No sooner had their arms clashed together at the first onset than the enemy began to retire, not through fear but for tactical reasons.
Behind them the ground rose gently up to their camp, and owing to their preponderance in numbers they had been able to leave several cohorts armed and drawn up for action in their camp.
After the battle had begun these were to make a sortie as soon as the enemy were near their entrenchments. In pursuing the retiring enemy the Romans had been drawn on to the rising ground and were in some disorder. Seizing their opportunity the enemy made their charge from the camp.
It was the victors' turn now to be alarmed, and this new danger and the uphill fighting made the Roman line give ground. Whilst the Volscians who had charged from the camp pressed home their attack, the others who had made the pretended flight renewed the contest.
At last the Romans no longer retired in order; forgetting their recent battle-ardour and their old renown they began to flee in all directions, and in wild disorder were making for their camp. Camillus, after being assisted to mount by those around, hastily brought up the reserves and blocked their flight. ‘Is this, soldiers,’ he cried, ‘the battle which you were clamouring for? Who is the man, who is the god that you can throw the blame upon?
Then you were foolhardy; now you are cowards. You have been following another captain, now follow Camillus and conquer, as you are accustomed to do, under my leadership. Why are you looking at the rampart and the camp?
Not a man of you shall enter there unless you are victorious.’ A feeling of shame at first arrested their disorderly flight, then, when they saw the standards brought round and the line turning to face the enemy, and their leader, illustrious through a hundred triumphs and now venerable through age, showing himself amongst the fore- most ranks where the risk and toil were greatest, mutual reproaches mingled with words of encouragement were heard through the whole field till finally they burst into a ringing cheer.
The other tribune did not show himself wanting to the occasion. Whilst his colleague was rallying the infantry he was sent to the cavalry. He did not venture to censure them —his share in their fault left him too little authority for that —but dropping all tone of command be implored them one and all to clear him from the guilt of that day's misfortunes.
‘In spite,’ he said, ‘of the refusal and opposition of my colleague I preferred to associate myself with the rashness of all rather than with the prudence of one. Whatever your fortunes may be, Camillus sees his own glory reflected in them; I, unless the day is won, shall have the utter wretchedness of sharing the fortunes of all but bearing the infamy alone.’

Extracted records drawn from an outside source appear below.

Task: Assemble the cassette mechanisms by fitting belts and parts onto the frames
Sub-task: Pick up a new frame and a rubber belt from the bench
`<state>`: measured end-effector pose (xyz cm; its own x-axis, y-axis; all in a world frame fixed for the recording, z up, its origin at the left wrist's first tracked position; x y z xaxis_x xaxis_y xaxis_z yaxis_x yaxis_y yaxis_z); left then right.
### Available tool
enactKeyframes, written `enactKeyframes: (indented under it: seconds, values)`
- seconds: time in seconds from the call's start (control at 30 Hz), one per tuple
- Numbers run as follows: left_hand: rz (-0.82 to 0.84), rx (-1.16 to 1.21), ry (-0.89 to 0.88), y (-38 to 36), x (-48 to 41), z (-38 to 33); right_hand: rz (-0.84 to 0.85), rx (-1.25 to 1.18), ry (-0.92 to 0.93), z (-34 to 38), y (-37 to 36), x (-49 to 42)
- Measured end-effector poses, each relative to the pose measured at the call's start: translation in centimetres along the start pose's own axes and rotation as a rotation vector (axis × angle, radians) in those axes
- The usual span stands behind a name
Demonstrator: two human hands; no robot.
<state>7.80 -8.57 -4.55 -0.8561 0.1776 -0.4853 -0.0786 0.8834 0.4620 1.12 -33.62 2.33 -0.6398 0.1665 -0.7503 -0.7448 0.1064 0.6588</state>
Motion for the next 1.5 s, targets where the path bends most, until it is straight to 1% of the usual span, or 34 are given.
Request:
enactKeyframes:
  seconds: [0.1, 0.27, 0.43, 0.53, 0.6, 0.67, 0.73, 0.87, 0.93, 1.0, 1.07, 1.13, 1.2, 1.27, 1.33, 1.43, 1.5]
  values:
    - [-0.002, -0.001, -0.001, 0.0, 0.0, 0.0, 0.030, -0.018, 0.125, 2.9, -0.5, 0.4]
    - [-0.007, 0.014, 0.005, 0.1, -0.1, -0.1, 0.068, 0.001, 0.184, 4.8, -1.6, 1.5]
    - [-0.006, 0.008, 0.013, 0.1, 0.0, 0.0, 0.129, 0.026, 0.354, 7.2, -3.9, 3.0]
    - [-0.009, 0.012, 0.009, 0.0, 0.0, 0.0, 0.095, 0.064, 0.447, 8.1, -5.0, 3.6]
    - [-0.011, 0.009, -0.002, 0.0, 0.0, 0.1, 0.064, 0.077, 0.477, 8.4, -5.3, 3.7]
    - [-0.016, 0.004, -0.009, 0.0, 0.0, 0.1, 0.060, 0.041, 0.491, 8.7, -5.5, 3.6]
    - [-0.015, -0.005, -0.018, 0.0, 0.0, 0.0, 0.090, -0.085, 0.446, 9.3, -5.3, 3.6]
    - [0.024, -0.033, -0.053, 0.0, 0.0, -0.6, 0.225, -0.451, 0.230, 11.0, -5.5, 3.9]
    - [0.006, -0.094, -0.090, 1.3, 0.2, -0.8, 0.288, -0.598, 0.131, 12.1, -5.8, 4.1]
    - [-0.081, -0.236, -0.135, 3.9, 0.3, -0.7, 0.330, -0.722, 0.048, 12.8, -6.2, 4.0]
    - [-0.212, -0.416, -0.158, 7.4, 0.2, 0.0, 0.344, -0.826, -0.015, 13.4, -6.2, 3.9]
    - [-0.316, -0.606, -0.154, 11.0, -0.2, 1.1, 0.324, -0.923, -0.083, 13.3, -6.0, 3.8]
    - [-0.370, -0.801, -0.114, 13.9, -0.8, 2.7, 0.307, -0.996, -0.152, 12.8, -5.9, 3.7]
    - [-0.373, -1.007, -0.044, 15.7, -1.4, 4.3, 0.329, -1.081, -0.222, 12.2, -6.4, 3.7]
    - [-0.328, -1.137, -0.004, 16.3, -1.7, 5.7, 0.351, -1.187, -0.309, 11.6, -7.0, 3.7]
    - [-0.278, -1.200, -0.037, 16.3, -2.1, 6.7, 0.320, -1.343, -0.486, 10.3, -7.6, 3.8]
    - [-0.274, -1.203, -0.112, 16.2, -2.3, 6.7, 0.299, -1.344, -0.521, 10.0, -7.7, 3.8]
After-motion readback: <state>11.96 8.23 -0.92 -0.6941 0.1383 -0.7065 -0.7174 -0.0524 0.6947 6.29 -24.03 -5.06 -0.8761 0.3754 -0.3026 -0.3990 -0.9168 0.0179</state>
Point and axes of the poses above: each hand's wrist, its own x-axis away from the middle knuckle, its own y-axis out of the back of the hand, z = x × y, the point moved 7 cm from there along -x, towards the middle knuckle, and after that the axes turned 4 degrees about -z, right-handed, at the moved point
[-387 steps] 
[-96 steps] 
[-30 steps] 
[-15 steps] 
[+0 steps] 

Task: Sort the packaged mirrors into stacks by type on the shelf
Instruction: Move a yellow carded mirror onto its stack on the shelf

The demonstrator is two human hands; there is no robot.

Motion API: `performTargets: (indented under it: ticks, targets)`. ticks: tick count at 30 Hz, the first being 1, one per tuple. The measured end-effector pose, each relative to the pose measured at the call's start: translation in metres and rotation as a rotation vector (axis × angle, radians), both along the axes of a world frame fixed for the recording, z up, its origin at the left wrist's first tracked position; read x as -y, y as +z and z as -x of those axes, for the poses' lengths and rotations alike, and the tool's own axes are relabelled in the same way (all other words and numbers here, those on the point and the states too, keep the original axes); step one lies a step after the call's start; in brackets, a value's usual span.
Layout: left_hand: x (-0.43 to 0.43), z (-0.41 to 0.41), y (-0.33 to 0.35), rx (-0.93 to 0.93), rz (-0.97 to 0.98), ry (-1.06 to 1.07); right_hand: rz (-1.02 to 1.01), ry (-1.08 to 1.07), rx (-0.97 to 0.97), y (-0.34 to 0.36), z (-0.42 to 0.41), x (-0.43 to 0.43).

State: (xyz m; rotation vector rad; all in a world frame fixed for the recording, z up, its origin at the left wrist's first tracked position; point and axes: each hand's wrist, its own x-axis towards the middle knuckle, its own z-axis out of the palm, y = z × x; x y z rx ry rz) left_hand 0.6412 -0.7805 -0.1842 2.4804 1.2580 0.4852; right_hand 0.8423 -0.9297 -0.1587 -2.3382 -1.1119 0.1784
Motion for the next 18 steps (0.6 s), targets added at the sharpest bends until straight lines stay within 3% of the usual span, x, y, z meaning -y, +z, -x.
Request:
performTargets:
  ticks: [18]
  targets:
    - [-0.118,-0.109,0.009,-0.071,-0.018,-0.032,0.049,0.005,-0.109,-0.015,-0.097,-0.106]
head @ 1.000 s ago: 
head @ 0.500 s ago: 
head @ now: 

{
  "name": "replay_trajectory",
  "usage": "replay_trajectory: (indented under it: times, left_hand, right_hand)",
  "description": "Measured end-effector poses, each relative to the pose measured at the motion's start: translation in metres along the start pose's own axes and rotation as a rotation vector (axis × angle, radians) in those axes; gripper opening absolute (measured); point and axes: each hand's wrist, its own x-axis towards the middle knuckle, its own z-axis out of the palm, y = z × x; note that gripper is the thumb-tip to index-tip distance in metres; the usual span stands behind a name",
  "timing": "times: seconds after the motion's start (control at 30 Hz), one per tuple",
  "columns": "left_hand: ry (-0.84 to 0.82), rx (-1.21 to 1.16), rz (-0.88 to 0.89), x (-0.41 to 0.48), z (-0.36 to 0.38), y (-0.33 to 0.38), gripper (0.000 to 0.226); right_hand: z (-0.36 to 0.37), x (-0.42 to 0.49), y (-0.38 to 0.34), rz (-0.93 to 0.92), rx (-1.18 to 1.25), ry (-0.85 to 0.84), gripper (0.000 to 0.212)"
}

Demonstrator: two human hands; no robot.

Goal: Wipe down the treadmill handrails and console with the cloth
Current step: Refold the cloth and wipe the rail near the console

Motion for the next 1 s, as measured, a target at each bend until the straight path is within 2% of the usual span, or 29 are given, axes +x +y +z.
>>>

As the infantry were wavering it seemed best for the cavalry, after dismounting and leaving their horses to be held, to attack the enemy on foot. Conspicuous for their arms and dashing courage they went wherever they saw the infantry force pressed.
Officers and men emulated each other in fighting with a determination and courage which never slackened. The effect of such strenuous bravery was shown in the result; the Volscians who a short time before had given ground in simulated fear were now scattered in real panic. A large number were killed in the actual battle and the subsequent flight, others in the camp, which was carried in the same charge; there were more prisoners, however, than slain.